MECHANISMS OF VIOLOGEN-MEDIATED CHARGE SEPARATION ACROSS BILAYER-MEMBRANES DEDUCED FROM MEDIATOR PERMEABILITIES

The mobilities of several bipyridinium ions across the hydrocarbon bilayer membranes of dihexadecyl phosphate (DHP) small unilamellar vesicles have been determined by measuring the uptake of C-14-radiolabeled analogs. The N-alkyl-N'-methyl-4,4'-bipyridinium (viologen, CnMV2+) dications and the N-methyl-4,4'-bipyridinium cation were membrane-impermeable. However, the C(n)MV+ radical cations were permeable, provided that the n-alkyl chain length did not exceed 12 carbon atoms. Diffusion rates obeyed a simple first-order rate law; rate constants for n = 1 and n = 6 were nearly identical, and the constant for n = 12 was about 3-fold lower.

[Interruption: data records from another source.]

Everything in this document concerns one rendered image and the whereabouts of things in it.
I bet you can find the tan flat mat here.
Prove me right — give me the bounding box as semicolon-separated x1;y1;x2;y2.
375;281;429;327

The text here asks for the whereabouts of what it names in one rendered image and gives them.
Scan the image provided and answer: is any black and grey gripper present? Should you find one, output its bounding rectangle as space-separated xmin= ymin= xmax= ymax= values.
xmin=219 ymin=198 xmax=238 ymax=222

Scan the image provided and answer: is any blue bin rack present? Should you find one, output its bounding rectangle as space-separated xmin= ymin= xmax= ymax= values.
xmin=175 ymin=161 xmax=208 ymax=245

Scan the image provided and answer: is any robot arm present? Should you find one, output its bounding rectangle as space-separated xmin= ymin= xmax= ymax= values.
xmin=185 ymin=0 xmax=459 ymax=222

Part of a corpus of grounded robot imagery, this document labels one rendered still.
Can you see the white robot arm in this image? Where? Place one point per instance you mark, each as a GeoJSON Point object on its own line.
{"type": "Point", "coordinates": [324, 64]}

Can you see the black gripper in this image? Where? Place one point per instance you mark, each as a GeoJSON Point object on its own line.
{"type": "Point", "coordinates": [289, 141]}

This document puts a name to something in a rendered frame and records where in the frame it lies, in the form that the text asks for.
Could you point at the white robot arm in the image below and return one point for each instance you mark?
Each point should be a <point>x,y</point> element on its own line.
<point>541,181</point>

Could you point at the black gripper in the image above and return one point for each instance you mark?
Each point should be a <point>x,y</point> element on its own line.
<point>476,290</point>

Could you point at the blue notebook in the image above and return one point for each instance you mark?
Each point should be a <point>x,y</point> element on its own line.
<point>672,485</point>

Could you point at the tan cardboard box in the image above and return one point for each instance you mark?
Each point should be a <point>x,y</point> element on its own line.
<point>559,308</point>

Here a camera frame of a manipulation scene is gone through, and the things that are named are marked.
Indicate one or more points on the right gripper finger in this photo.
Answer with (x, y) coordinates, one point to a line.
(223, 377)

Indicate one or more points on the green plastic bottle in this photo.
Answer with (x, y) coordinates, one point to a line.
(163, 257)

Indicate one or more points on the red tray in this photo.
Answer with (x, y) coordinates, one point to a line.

From these values and the measured diffusion potential, the permeability coefficient of the N,N'-dimethyl-4,4'-bipyridinium radical cation was estimated to be 2 X 10(-8) cm s-1 at 23-degrees-C. When n = 16, radiolabel exchange was biphasic, with the major fraction of DHP-bound C16MV+ undergoing no transmembrane diffusion. This behavior confirms earlier suggestions, based upon the dynamics of viologen-mediated transmembrane redox reactions, that the short-chain viologens act as mobile charge relays, whereas the long-chain congeners transfer charge primarily by electron tunneling.